▶ **EXERCISE GOAL**: Two lines in the data below mark the range: the one with "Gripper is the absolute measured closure" and the one with "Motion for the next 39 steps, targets". Return both, along with every line between them, exactly.

▶ **Excerpts from a dataset**:
====

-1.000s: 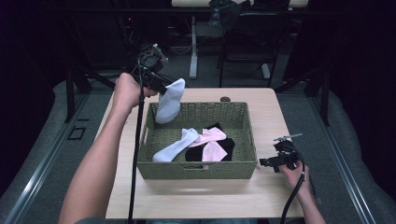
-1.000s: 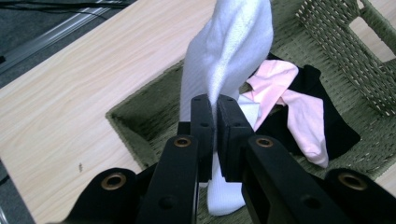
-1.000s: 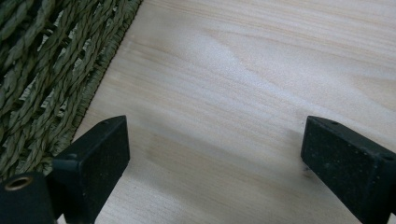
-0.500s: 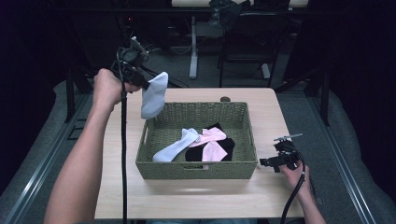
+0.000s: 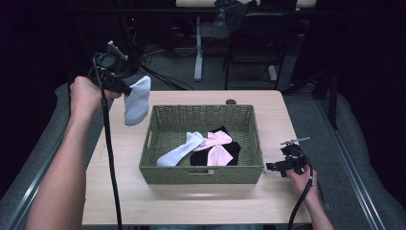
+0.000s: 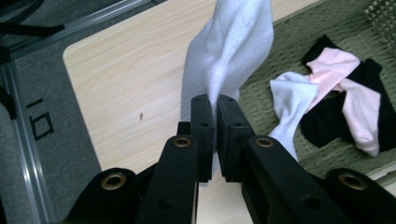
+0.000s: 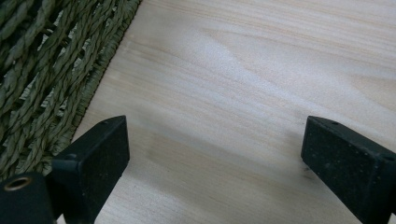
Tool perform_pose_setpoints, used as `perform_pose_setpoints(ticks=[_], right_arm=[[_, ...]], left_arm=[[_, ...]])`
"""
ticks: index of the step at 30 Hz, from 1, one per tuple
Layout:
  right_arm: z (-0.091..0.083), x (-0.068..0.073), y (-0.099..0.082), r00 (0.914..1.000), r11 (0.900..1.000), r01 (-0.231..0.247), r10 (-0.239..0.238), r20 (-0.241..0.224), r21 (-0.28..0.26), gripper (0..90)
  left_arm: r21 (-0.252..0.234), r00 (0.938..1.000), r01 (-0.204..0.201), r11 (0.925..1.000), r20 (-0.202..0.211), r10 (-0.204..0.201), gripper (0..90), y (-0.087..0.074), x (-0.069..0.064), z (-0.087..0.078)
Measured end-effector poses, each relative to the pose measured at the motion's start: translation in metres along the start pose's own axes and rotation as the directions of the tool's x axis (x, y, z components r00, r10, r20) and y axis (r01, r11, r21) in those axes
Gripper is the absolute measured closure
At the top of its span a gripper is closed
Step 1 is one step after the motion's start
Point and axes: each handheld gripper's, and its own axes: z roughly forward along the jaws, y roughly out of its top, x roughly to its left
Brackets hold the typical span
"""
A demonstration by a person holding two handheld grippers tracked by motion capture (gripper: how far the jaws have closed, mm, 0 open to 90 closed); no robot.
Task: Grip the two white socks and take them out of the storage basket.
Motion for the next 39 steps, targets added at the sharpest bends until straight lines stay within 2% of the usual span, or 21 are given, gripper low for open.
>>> perform_pose_setpoints(ticks=[6, 10, 15, 23, 28, 31, 34, 35, 39], right_arm=[[0.0, 0.0, 0.0, 1.0, 1.0, -0.002, 0.002, -0.004, -0.003, 7.5], [0.001, -0.001, -0.001, 1.0, 0.9999, -0.008, 0.008, -0.003, -0.014, 7.5], [0.0, 0.0, 0.0, 1.0, 1.0, -0.003, 0.003, 0.009, -0.002, 7.5], [0.0, 0.0, 0.0, 0.9999, 0.9999, -0.011, 0.011, 0.001, -0.006, 7.5], [0.001, 0.0, 0.0, 0.9999, 0.9998, -0.014, 0.014, -0.003, -0.012, 7.5], [0.0, 0.001, 0.0, 0.9999, 1.0, -0.01, 0.01, -0.006, -0.001, 7.5], [0.001, 0.001, 0.0, 0.9999, 0.9999, -0.011, 0.011, -0.006, -0.003, 7.5], [0.001, 0.001, 0.0, 0.9999, 0.9999, -0.012, 0.012, -0.006, -0.003, 7.5], [0.001, 0.001, 0.0, 0.9999, 0.9999, -0.011, 0.011, -0.005, 0.0, 7.5]], left_arm=[[0.019, 0.9985, 0.048, 0.9987, -0.028, -0.047, 86.6, -0.023, 0.016, 0.005], [0.02, 0.9958, 0.086, 0.9961, -0.032, -0.086, 86.6, -0.04, 0.028, 0.014], [0.025, 0.9909, 0.13, 0.9912, -0.037, -0.129, 86.5, -0.057, 0.039, 0.029], [0.055, 0.9815, 0.189, 0.9805, -0.045, -0.186, 86.6, -0.082, 0.052, 0.058], [0.084, 0.9748, 0.223, 0.9713, -0.023, -0.222, 86.4, -0.099, 0.057, 0.082], [0.1, 0.9684, 0.249, 0.9633, -0.017, -0.249, 86.4, -0.112, 0.059, 0.1], [0.131, 0.9607, 0.276, 0.9521, -0.007, -0.278, 86.3, -0.127, 0.061, 0.12], [0.142, 0.9563, 0.289, 0.9467, 0.003, -0.292, 86.3, -0.132, 0.062, 0.128], [0.173, 0.946, 0.316, 0.9329, 0.017, -0.324, 86.0, -0.146, 0.064, 0.147]])
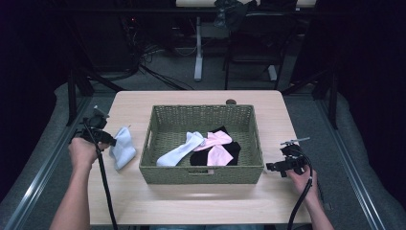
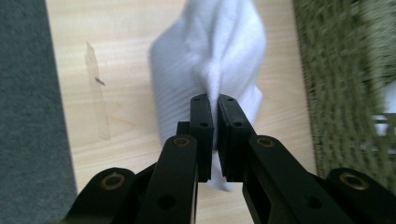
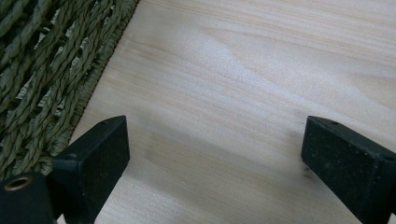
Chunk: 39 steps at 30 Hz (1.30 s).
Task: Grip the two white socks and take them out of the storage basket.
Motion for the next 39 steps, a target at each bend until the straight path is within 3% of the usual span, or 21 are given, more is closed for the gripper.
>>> perform_pose_setpoints(ticks=[6, 8, 12, 14, 19, 25, 32, 39], right_arm=[[0.0, 0.0, 0.0, 1.0, 1.0, 0.001, -0.001, 0.001, 0.001, 7.5], [0.0, 0.0, 0.0, 1.0, 1.0, 0.0, 0.0, 0.001, 0.0, 7.5], [0.0, 0.0, 0.0, 1.0, 1.0, -0.003, 0.003, 0.002, -0.002, 7.5], [0.0, 0.0, 0.0, 1.0, 1.0, -0.003, 0.003, 0.002, -0.002, 7.5], [0.0, 0.0, 0.0, 1.0, 1.0, -0.002, 0.002, 0.005, -0.002, 7.5], [0.0, 0.0, 0.0, 1.0, 1.0, -0.002, 0.002, 0.003, -0.001, 7.5], [0.0, -0.002, 0.0, 0.9999, 0.9998, -0.011, 0.011, -0.004, -0.015, 7.5], [0.0, -0.001, 0.0, 0.9999, 0.9998, -0.012, 0.012, -0.004, -0.018, 7.5]], left_arm=[[0.035, 0.9985, 0.053, 0.998, 0.015, -0.053, 84.6, -0.011, 0.008, 0.023], [0.046, 0.9978, 0.062, 0.997, 0.02, -0.063, 80.1, -0.013, 0.011, 0.026], [0.02, 0.9969, 0.072, 0.9972, 0.031, -0.072, 62.0, -0.016, 0.011, 0.022], [0.009, 0.9974, 0.067, 0.9977, 0.027, -0.068, 47.8, -0.015, 0.008, 0.015], [-0.042, 0.9997, 0.022, 0.9989, 0.015, -0.022, 20.5, -0.007, -0.004, -0.014], [-0.135, 0.999, -0.036, 0.9902, 0.021, 0.039, 5.3, 0.006, -0.028, -0.052], [-0.196, 0.9913, -0.126, 0.9724, 0.011, 0.131, 0.0, 0.025, -0.068, -0.076], [-0.212, 0.9772, -0.202, 0.9561, 0.021, 0.211, 0.0, 0.042, -0.103, -0.075]])
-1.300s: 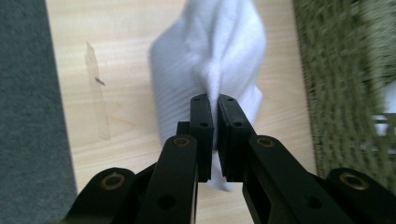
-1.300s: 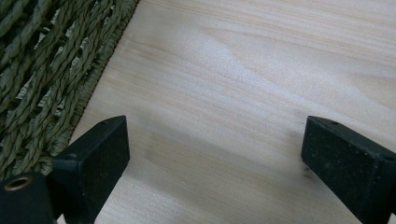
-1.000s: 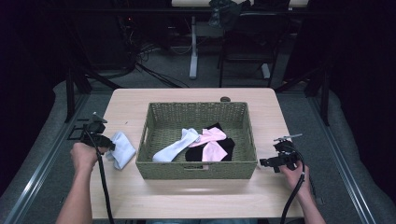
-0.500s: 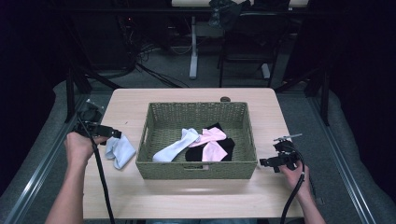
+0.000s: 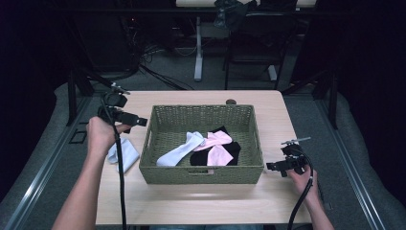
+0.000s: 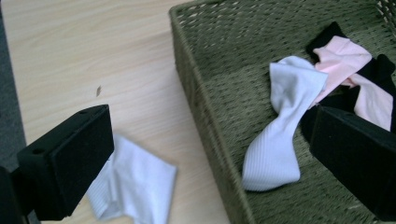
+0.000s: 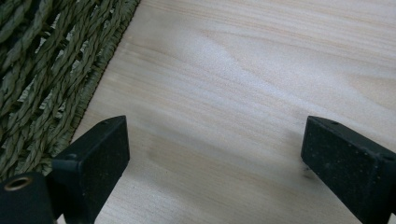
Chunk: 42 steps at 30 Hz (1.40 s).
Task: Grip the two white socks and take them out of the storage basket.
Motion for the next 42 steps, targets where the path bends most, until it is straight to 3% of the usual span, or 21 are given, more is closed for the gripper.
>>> perform_pose_setpoints(ticks=[4, 18, 29, 35, 42], right_arm=[[-0.001, -0.001, 0.0, 1.0, 1.0, 0.001, -0.001, -0.003, 0.003, 7.6], [0.0, 0.0, 0.0, 1.0, 1.0, -0.001, 0.001, -0.004, 0.001, 7.5], [-0.001, -0.003, 0.0, 1.0, 1.0, -0.005, 0.005, -0.004, 0.001, 7.6], [-0.001, -0.002, 0.0, 1.0, 1.0, -0.004, 0.004, -0.004, 0.002, 7.6], [-0.001, -0.003, 0.0, 1.0, 1.0, -0.004, 0.004, -0.004, 0.002, 7.7]], left_arm=[[0.017, 0.9991, -0.039, 0.9991, 0.014, 0.039, 0.0, 0.011, -0.015, 0.011], [0.048, 0.9924, -0.103, 0.9936, 0.074, 0.099, 0.0, 0.032, -0.055, 0.057], [0.083, 0.9879, -0.109, 0.9905, 0.12, 0.099, 0.5, 0.036, -0.072, 0.096], [0.126, 0.9851, -0.131, 0.9833, 0.128, 0.115, 0.8, 0.035, -0.08, 0.117], [0.15, 0.9818, -0.142, 0.9785, 0.148, 0.12, 13.0, 0.026, -0.086, 0.139]])
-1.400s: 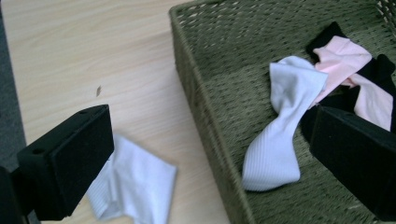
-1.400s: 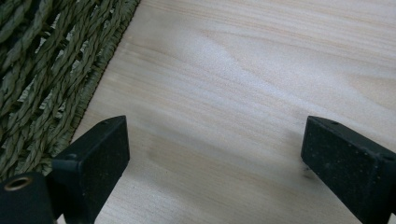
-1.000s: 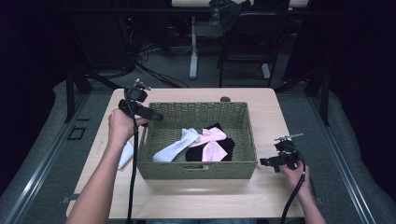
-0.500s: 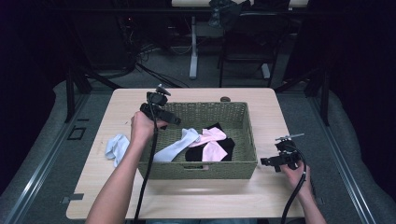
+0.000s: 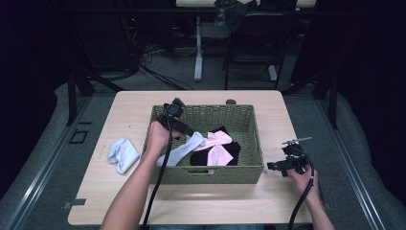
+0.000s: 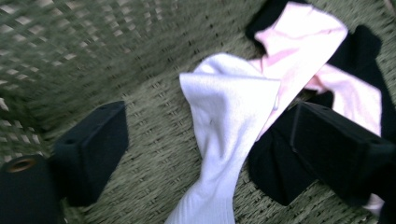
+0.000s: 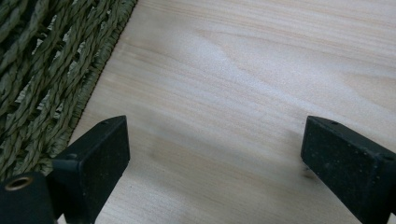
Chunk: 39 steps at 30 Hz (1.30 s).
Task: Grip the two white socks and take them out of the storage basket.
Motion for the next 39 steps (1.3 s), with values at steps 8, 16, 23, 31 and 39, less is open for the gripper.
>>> perform_pose_setpoints(ticks=[8, 16, 23, 31, 39], right_arm=[[0.0, 0.0, 0.0, 1.0, 1.0, -0.001, 0.001, 0.002, -0.001, 7.7], [0.0, 0.0, 0.0, 1.0, 0.9999, 0.001, -0.001, 0.005, 0.013, 7.7], [0.0, 0.0, 0.0, 1.0, 1.0, 0.0, 0.0, 0.0, 0.001, 7.7], [0.0, 0.0, 0.0, 1.0, 1.0, -0.004, 0.004, 0.002, 0.006, 7.7], [0.0, 0.001, 0.0, 1.0, 0.9999, 0.0, 0.0, 0.008, 0.013, 7.7]], left_arm=[[0.093, 0.9993, -0.012, 0.9956, 0.036, 0.009, 39.8, -0.002, -0.003, 0.03], [0.145, 0.9977, -0.045, 0.9884, 0.056, 0.037, 65.2, -0.005, -0.006, 0.041], [0.156, 0.9976, -0.063, 0.9857, 0.039, 0.057, 81.8, -0.006, -0.008, 0.043], [0.08, 0.9972, -0.073, 0.9941, 0.02, 0.072, 85.6, -0.006, -0.005, 0.011], [0.002, 0.9959, -0.09, 0.9959, -0.005, 0.09, 85.5, -0.002, -0.003, -0.028]])
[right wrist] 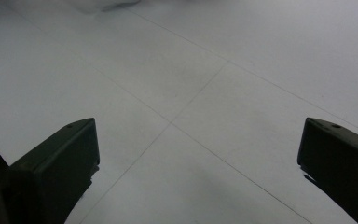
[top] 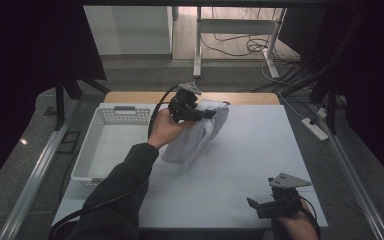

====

▶ **RESULT OF THE EXERCISE**:
Gripper is the absolute measured closure
At the top of its span a gripper is closed
Step 1 is one step after the motion's start
Point and axes: each handheld gripper's, and its own axes: z roughly forward along the jaws, y roughly out of its top, x roughly to its left
Brackets hold the typical span
"""
A demonstration by a person holding two handheld grippers tracked by motion capture (gripper: how far the jaws have closed, mm, 0 open to 90 closed); no robot.
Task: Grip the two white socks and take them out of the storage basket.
Motion for the next 39 steps, targets added at the sharpest bends until straight lines stay within 2% of the usual span, or 21 are given, gripper low for open.

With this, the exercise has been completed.